#### Directions for this task:
Starting from the line with "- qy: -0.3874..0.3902" and going up to and including the line with "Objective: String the", copy the listing below exactly. Leave all images out.

#### Exercise data:
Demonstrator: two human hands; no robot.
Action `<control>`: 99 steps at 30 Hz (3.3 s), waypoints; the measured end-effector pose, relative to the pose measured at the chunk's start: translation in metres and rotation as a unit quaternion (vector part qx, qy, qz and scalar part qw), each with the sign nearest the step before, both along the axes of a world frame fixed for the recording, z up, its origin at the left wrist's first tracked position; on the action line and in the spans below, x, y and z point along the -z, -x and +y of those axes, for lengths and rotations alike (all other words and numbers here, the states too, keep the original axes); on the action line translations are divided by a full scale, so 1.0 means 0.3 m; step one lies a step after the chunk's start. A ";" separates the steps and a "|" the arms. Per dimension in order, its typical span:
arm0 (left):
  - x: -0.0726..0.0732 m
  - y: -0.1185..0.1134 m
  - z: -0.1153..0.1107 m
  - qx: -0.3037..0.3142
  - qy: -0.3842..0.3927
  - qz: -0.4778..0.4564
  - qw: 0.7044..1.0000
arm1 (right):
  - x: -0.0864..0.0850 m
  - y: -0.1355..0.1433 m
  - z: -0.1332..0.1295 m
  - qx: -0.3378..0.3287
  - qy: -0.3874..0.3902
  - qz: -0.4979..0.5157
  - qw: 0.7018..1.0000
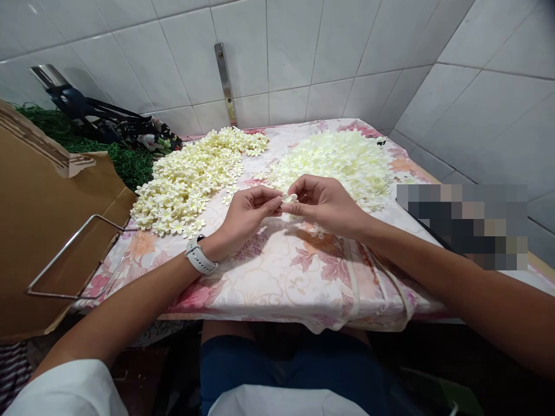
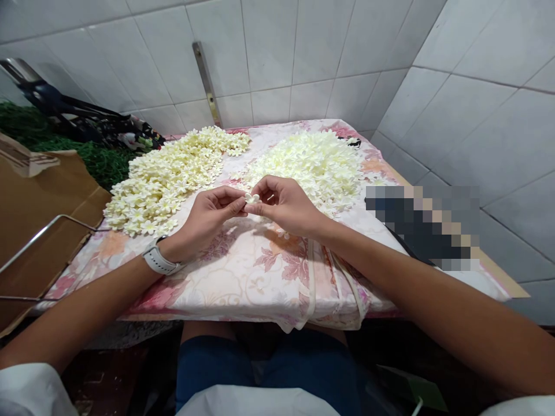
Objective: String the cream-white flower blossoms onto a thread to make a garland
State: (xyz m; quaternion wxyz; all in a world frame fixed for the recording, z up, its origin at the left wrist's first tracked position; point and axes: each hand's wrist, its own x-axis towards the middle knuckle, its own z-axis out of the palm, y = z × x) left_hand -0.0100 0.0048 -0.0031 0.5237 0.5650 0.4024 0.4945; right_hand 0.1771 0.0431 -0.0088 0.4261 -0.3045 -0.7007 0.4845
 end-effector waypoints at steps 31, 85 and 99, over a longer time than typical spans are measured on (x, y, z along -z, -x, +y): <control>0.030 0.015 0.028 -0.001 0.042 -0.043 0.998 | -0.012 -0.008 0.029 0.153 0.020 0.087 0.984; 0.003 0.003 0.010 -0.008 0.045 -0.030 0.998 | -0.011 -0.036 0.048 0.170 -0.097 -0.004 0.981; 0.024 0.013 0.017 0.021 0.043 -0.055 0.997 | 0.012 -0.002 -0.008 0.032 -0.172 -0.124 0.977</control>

#### Task result:
  - qy: -0.3874..0.3902
  - qz: -0.4979..0.5157
  - qw: 0.7018..1.0000
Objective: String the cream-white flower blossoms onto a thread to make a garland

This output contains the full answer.